##### COLLECTED MATERIAL #####

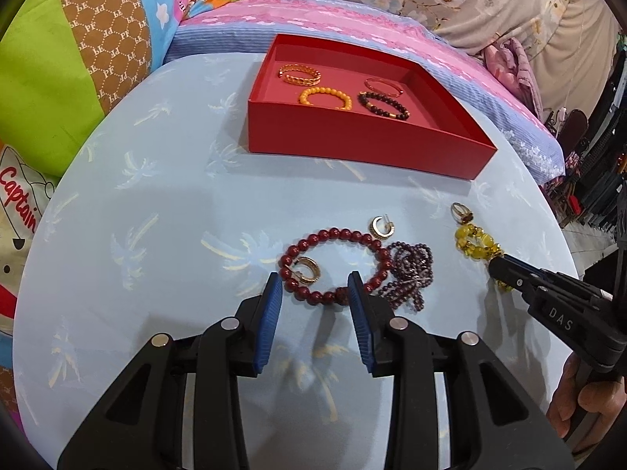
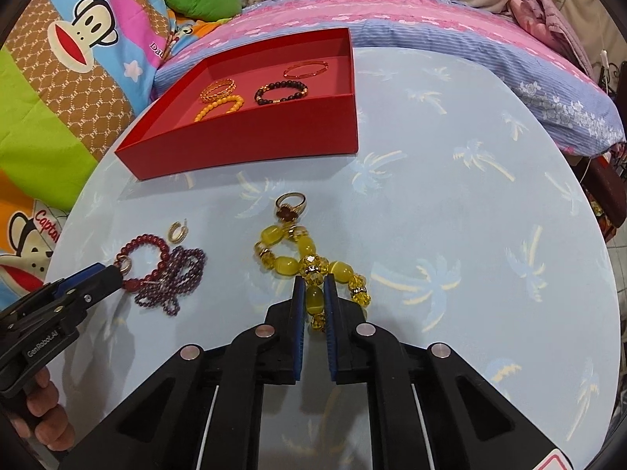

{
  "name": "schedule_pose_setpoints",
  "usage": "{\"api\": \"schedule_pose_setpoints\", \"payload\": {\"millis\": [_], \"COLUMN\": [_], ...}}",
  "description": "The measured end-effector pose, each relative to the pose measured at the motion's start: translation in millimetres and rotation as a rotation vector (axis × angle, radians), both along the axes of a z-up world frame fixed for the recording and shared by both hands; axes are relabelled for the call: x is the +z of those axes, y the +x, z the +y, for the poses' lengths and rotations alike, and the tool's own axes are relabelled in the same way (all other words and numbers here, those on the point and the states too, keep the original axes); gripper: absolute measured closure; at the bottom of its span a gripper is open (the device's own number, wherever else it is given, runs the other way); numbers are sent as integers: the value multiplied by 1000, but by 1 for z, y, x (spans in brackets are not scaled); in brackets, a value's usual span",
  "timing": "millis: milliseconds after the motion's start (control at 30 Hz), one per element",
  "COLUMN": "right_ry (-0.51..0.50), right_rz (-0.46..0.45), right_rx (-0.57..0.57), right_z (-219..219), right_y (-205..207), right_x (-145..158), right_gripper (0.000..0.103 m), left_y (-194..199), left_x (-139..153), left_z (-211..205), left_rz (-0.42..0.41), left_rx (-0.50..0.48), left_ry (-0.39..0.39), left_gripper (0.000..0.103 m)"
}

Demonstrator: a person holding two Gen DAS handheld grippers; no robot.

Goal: Organize jewelry
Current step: 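Grasp the yellow glass bead bracelet with the right tool while the left tool grasps the dark purple strands, then carry the yellow bracelet with the right tool while the left tool carries the purple strands toward the tray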

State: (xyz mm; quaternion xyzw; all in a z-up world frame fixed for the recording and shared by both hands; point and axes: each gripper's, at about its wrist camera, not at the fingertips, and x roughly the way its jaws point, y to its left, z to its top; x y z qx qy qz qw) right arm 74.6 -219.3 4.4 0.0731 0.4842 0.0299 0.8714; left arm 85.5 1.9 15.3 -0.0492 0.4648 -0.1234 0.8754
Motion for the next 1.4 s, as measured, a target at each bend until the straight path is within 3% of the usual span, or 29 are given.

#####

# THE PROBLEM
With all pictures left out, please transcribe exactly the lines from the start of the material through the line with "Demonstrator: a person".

# EXPECTED ANSWER
{
  "name": "schedule_pose_setpoints",
  "usage": "{\"api\": \"schedule_pose_setpoints\", \"payload\": {\"millis\": [_], \"COLUMN\": [_], ...}}",
  "description": "The measured end-effector pose, each relative to the pose measured at the motion's start: translation in millimetres and rotation as a rotation vector (axis × angle, radians), both along the axes of a z-up world frame fixed for the recording and shared by both hands; axes are relabelled for the call: x is the +z of those axes, y the +x, z the +y, for the poses' lengths and rotations alike, and the tool's own axes are relabelled in the same way (all other words and numbers here, those on the point and the states too, keep the original axes); gripper: absolute measured closure; at the bottom of its span a gripper is open (the device's own number, wherever else it is given, runs the other way); numbers are sent as integers: the value multiplied by 1000, but by 1 for z, y, x (spans in brackets are not scaled); in brackets, a value's usual span",
  "timing": "millis: milliseconds after the motion's start (control at 30 Hz), one per element",
  "COLUMN": "right_ry (-0.51..0.50), right_rz (-0.46..0.45), right_rx (-0.57..0.57), right_z (-219..219), right_y (-205..207), right_x (-145..158), right_gripper (0.000..0.103 m), left_y (-194..199), left_x (-139..153), left_z (-211..205), left_rz (-0.42..0.41), left_rx (-0.50..0.48), left_ry (-0.39..0.39), left_gripper (0.000..0.103 m)"
}

Demonstrator: a person holding two Gen DAS handheld grippers; no robot.

No further output will be produced for this exercise.